I felt as if I was standing on the edge of a precipice. A single thought anchored in my head: why did I write things in my diary as a child that I later didn’t understand, as if they were written in a different language? The thought concealed a threat that seemed ready to devour me at any moment. Yori’s gentle touch and the way she looked at me made that feeling ebb away. “Let’s go,” she said.

And what did I do? I followed her like a giant pug into a smaller room next to the common area, the place where she and Reizo normally spent the night. She pulled me onto a futon surrounded by fluffy toys with big ears and baby eyes, the stuff she made to sell on the street. I surrendered. She threw her arms and legs around my huge ungainly body and held me tight as she caressed my hair. I floated off into a limbo where time and identity were non-existent. I opened my mouth and listened in astonishment to my story about the documents and the talisman I had found in the underground shelter on Hashima Island. I tried to stop myself but I couldn’t.

I explained the blood down below. I told her that I had taken documents from the island that could back-up my story if need be.

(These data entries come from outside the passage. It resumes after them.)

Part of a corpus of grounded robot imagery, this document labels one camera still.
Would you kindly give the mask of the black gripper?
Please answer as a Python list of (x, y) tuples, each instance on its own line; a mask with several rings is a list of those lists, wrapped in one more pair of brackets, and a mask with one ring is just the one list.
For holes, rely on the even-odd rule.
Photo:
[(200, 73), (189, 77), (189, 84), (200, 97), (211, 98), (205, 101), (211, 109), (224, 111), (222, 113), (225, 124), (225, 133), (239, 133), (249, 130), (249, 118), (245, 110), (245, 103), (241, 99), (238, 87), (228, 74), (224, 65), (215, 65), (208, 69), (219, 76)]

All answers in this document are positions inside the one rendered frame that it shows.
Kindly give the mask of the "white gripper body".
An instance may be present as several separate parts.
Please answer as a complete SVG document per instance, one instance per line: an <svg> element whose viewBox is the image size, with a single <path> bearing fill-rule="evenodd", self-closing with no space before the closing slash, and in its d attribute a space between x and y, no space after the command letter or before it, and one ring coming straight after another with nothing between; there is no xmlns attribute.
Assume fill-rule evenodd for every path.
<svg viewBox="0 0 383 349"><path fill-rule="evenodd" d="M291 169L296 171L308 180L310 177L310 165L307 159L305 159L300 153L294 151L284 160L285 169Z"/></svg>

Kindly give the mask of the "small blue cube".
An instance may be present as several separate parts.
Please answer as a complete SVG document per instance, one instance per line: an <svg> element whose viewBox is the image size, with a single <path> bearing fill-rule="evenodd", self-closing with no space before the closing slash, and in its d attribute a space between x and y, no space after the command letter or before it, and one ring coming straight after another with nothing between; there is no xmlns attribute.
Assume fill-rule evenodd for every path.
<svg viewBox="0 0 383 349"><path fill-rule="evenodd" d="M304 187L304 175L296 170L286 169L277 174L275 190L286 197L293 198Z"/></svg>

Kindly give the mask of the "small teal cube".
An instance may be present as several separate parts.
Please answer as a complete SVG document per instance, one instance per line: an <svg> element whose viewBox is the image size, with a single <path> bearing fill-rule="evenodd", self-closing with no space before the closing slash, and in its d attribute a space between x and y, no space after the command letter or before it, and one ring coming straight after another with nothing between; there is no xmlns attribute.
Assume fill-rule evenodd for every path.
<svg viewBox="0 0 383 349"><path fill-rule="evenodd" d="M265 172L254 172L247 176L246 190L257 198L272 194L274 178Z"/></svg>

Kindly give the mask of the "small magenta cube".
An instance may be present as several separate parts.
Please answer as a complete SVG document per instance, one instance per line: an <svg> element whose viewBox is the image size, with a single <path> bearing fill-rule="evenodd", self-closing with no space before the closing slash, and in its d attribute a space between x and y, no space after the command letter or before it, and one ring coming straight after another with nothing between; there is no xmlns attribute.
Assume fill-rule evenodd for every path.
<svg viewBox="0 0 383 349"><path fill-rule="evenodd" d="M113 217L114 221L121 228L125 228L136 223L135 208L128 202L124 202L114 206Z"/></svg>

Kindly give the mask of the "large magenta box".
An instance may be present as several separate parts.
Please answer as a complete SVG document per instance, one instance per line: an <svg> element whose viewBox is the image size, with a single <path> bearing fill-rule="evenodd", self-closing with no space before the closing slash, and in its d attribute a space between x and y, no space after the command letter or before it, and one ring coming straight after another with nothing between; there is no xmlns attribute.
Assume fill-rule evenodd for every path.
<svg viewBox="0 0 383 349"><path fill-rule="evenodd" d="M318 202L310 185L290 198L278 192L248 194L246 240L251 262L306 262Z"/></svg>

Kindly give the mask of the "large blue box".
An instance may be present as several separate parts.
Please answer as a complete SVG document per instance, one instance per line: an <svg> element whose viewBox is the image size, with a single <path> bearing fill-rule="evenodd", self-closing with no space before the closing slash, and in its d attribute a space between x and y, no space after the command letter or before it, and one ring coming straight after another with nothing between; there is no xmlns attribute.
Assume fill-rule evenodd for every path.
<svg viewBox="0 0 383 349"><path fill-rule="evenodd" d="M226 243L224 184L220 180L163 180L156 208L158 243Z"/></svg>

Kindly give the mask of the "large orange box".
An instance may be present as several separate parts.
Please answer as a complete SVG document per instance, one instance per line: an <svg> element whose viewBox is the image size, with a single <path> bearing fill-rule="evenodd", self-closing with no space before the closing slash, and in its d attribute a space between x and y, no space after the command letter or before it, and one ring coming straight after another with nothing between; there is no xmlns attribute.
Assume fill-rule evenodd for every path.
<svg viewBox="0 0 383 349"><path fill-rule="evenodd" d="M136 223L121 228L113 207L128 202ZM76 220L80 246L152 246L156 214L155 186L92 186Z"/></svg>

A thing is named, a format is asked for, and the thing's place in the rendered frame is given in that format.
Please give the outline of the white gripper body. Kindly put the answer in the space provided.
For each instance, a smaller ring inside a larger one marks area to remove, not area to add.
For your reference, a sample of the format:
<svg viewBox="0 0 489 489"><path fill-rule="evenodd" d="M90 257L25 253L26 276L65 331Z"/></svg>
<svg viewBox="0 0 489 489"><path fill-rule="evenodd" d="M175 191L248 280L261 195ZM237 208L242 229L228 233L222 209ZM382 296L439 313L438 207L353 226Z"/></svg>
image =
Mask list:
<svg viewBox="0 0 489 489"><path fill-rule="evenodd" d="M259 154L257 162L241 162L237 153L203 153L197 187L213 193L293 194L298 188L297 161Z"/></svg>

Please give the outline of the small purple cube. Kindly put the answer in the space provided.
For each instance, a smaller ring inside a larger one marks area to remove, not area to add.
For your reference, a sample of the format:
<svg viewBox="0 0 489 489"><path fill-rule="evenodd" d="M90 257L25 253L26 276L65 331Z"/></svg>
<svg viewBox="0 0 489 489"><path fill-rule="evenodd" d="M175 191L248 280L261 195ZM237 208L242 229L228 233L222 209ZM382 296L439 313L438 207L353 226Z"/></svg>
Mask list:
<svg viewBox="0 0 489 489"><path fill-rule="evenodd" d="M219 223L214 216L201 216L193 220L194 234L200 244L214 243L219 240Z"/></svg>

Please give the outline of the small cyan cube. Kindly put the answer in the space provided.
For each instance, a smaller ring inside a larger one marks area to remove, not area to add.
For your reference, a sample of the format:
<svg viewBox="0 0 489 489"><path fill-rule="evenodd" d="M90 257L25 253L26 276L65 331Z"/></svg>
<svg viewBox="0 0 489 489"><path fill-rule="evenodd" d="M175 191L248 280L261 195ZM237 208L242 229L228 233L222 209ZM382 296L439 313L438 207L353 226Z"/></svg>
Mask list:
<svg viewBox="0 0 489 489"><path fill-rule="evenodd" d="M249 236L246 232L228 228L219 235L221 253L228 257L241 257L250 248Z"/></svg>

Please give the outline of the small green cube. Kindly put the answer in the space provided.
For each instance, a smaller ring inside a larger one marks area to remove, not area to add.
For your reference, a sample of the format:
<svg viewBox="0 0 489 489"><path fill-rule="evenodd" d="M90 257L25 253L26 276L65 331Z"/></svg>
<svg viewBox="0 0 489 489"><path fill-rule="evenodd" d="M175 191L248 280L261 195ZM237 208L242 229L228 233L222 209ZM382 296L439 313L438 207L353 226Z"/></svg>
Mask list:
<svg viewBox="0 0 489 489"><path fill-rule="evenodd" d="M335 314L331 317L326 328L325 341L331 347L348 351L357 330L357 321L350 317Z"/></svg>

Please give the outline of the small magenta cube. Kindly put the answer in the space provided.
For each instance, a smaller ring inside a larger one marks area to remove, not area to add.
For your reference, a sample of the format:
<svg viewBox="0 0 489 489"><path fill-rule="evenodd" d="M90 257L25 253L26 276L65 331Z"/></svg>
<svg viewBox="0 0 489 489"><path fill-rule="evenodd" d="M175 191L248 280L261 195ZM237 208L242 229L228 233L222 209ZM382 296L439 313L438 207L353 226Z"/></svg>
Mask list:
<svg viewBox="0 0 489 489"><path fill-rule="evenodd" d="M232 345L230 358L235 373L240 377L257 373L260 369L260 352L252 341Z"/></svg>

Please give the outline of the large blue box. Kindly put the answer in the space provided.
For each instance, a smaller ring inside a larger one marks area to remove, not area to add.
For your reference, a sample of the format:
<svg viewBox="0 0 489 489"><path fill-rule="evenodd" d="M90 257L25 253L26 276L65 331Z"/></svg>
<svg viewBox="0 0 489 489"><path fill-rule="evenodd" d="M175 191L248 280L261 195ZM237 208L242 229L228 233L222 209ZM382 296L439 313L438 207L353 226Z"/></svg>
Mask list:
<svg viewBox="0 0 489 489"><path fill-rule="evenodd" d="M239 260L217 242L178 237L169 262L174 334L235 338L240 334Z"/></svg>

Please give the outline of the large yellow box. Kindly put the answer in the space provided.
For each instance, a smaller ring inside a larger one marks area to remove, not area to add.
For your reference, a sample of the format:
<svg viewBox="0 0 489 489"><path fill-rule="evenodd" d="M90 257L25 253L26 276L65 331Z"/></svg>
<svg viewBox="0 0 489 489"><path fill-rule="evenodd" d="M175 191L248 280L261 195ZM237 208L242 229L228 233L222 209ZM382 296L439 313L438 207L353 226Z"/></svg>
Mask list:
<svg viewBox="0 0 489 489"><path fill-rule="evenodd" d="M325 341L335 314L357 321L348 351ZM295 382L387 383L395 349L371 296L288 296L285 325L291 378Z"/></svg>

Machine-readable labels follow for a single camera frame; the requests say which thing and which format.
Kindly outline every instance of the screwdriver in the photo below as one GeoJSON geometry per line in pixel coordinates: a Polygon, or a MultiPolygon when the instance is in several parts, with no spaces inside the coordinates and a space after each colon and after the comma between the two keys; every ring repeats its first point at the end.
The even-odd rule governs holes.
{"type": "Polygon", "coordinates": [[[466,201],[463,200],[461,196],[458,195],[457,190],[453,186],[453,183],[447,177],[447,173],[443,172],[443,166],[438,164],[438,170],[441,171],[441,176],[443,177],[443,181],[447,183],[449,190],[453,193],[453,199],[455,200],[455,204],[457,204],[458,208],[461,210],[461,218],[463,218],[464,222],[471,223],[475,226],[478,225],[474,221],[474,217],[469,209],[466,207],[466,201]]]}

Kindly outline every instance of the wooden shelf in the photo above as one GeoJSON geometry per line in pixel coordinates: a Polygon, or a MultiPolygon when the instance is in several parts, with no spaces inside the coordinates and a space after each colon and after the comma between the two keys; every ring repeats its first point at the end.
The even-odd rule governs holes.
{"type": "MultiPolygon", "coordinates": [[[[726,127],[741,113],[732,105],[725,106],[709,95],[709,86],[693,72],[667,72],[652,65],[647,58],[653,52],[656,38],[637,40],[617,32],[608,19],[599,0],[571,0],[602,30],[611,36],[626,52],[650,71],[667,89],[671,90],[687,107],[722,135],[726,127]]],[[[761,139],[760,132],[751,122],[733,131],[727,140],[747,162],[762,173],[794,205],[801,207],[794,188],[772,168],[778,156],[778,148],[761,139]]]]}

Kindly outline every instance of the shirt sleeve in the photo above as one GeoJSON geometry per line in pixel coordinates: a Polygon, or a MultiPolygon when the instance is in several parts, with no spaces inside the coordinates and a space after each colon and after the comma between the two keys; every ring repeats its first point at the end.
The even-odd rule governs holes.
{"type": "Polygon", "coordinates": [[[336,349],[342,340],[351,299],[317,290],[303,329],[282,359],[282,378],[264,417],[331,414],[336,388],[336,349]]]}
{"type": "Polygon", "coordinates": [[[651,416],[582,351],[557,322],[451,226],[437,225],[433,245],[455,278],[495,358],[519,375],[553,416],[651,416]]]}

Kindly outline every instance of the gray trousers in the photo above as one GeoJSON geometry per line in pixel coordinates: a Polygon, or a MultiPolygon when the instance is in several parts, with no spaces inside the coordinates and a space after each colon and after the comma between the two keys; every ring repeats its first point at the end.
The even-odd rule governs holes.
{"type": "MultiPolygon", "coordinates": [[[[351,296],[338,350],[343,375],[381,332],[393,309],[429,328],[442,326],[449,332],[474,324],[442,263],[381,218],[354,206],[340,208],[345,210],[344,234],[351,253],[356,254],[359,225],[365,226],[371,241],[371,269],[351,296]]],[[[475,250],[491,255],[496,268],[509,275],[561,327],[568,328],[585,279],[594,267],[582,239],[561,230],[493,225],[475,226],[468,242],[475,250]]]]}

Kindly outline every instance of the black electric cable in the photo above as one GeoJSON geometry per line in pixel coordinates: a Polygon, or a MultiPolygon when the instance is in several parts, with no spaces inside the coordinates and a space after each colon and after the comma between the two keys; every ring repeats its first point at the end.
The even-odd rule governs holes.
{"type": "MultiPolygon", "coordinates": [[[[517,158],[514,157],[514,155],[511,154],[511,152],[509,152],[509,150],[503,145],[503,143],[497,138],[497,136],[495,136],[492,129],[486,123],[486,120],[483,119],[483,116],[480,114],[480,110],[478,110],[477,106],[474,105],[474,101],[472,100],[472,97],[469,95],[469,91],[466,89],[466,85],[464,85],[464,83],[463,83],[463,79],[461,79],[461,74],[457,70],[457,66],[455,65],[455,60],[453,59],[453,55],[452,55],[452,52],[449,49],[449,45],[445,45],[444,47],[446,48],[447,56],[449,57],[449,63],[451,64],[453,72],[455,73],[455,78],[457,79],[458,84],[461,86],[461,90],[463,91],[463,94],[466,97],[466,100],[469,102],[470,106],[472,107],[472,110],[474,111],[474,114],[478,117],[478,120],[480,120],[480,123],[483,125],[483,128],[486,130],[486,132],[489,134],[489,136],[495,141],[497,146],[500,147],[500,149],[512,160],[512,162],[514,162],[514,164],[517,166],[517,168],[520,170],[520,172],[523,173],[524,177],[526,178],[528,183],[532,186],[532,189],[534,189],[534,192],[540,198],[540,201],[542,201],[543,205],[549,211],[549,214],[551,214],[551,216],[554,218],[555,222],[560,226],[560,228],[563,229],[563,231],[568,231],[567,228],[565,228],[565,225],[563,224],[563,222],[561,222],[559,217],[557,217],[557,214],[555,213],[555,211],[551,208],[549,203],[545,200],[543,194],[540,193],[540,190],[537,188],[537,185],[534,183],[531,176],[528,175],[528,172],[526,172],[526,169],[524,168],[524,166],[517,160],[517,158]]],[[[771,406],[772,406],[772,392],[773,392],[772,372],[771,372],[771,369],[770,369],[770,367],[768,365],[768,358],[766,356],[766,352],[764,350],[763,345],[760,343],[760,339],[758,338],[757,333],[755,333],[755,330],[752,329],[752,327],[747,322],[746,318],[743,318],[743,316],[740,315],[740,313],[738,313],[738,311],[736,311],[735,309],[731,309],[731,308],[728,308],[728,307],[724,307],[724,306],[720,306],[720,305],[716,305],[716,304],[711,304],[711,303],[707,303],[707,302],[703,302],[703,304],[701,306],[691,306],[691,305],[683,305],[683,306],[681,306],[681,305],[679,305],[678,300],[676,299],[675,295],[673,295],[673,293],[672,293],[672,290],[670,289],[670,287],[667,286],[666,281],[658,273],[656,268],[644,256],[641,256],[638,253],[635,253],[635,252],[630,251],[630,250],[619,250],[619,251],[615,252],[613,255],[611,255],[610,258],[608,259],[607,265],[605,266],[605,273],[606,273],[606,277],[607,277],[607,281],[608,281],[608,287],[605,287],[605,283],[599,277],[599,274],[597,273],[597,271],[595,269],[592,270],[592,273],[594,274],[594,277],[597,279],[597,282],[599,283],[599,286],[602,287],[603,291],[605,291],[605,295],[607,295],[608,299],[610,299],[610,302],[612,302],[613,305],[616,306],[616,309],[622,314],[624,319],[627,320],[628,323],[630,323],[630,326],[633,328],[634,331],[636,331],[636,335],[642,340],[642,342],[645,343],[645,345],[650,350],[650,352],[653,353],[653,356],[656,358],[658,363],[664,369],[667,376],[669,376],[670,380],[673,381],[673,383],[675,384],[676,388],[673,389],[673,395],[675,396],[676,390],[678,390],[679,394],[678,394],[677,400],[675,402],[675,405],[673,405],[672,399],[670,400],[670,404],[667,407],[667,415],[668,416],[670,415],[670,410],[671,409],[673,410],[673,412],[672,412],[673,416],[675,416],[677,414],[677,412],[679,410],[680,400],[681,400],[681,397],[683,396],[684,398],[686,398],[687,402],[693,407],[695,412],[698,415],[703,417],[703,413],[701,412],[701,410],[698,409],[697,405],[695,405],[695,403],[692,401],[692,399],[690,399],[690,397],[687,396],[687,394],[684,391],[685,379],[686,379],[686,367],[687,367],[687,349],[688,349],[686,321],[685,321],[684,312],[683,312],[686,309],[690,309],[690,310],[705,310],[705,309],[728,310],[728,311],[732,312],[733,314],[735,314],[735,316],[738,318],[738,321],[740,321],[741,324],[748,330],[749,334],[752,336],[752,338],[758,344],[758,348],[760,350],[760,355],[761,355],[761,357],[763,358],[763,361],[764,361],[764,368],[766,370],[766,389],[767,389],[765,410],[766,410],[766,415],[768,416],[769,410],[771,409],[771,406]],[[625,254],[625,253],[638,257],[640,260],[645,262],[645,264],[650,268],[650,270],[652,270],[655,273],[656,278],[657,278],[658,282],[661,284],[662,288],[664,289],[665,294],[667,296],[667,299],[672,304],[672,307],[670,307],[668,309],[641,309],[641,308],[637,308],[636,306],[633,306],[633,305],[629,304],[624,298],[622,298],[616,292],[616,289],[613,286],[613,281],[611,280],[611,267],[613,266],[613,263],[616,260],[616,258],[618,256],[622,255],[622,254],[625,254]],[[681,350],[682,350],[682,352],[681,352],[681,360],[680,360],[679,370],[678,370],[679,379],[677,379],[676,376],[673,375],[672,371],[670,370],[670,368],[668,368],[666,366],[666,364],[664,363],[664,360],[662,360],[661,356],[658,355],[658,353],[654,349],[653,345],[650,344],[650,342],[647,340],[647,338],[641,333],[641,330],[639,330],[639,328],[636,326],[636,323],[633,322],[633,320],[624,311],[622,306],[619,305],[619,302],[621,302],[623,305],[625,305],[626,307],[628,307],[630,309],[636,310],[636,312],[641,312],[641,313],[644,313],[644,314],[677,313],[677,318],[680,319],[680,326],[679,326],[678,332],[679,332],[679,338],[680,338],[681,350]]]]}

Yori said nothing the entire time. She rocked me to and fro as if she was the mother and I the child. When I finished my story there was a long silence. I felt lightheaded. I had finally been able to confess it all. Yori didn’t react directly to my story, but told me in her turn about her boyfriend and how he was losing his mind and what he had done to the foreigner she had met just to go one better on his idol Mishima. By the time she had said what she had to say I had made a decision. But first I asked her if she thought that Reizo Shiga was crazy.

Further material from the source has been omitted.